Yath was coding for a choose-your-own-adventure project, and each block of code he arranged could make a computer avatar he designed — Greg the ghoul — speak, change backdrops, glide three seconds from one point of the screen to another and change costumes.
His project is part of a new computer science immersion program that starts Monday at Albert F. Biella Elementary in Santa Rosa, in partnership with Code To The Future, a national program highlighted by the Obama administration in 2016.
California joined a handful of other states when it adopted computer science standards last September, in a push to educate students to become creators in an increasingly more tech-centered digital world. Biella’s new program comes ahead of the state’s plan to implement the standards in March.
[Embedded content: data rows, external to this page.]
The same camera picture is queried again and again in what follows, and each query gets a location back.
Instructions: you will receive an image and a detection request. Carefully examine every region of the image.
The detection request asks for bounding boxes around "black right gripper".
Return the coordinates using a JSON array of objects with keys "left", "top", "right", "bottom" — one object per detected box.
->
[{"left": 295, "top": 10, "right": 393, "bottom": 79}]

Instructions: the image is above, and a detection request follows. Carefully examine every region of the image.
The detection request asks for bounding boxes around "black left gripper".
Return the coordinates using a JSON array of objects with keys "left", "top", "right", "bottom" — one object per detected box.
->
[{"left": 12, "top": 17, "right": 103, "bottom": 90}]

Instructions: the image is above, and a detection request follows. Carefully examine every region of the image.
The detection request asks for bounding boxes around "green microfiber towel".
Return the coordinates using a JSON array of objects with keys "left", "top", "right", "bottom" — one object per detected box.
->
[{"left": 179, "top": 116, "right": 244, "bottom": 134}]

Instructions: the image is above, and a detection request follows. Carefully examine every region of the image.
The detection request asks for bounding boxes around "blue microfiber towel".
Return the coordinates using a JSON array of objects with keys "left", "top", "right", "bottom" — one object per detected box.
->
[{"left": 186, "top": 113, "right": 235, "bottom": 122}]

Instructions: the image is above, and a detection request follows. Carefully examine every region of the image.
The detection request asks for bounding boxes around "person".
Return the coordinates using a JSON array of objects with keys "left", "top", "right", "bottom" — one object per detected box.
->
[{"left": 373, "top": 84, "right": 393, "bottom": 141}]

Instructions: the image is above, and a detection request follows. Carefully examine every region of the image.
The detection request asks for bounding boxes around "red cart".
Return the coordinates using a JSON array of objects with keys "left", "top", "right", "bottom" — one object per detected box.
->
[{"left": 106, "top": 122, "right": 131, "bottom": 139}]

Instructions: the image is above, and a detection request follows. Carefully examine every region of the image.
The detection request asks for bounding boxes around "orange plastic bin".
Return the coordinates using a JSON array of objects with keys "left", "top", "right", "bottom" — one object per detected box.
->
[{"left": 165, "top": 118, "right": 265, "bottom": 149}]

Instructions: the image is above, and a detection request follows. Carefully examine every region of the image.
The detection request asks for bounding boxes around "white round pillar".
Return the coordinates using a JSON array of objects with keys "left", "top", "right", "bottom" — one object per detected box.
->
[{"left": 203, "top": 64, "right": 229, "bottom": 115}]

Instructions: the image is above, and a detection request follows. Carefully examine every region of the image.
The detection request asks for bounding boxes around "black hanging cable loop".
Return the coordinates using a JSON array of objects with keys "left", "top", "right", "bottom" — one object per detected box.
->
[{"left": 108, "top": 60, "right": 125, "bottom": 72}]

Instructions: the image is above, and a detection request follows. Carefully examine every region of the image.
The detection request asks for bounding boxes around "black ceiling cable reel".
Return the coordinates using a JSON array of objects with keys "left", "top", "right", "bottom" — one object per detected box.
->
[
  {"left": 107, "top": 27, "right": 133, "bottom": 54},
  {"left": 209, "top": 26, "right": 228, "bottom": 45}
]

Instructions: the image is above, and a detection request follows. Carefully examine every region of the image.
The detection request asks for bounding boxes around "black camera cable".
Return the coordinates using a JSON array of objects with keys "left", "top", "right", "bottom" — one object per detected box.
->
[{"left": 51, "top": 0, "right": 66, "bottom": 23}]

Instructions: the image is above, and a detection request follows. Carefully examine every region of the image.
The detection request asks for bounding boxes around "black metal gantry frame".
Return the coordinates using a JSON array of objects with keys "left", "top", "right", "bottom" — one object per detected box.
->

“Albert F. Biella Elementary is the starting point. Our goal is for computer science, through coding skills, to eventually be integrated into all of our schools,” said Anna-Maria Guzman, assistant superintendent of teaching and learning at Santa Rosa City Schools.
Yath is in Silas Martin’s fifth- and sixth-grade combination class at Biella. Martin said his class rolled out computer coding curriculum about six weeks ago, ahead of other classes.
“I think it’s an important skill set, even if you don’t become an engineer,” said Martin, a former Silicon Valley software engineer who attended Santa Rosa schools. “Even just to understand how your cellphone works.”
Martin said computer science is a popular subject with his students. Many of them huddled around screens on Friday, pointing out ideas, recording sounds for their projects, or finding ways to solve a bug.
“They’re so engaged with technology, it’s more natural for them,” Martin said.
Yath was looking at a projector recently and wondered what it would be like to build it part-by-part, the way he builds the adventure story by coding block-by-block. The immersion program encourages such thinking.
“Just learning how to program, it teaches you new things,” Raquel Castro, 12, a sixth-grader in Martin’s class. “People think it’s hard, but once you get used to it it’s really not.”
Christine Wedel, a fifth-grade teacher at Biella, said at first she was hesitant to add more computers to the classroom, thinking it might prove another anti-social distraction. But then she observed students work together on coding projects and solve bugs.
“They enjoy it. It’s different, and I’m learning with them,” said Wedel, who has taught at Biella for 11 years.
When a computer bug arises as they code, Wedel’s students devise problem-solving ideas for debugging and post them on the whiteboard: Go back and review the video, refresh the program, take a breath or a break, brainstorm solutions with a partner.
Block-coding, text-coding and robotics work has students collaborating often, teachers say.
“It’s really fun. It’s something new,” said Araceli Arreola, 12, a sixth- grader in Martin’s class.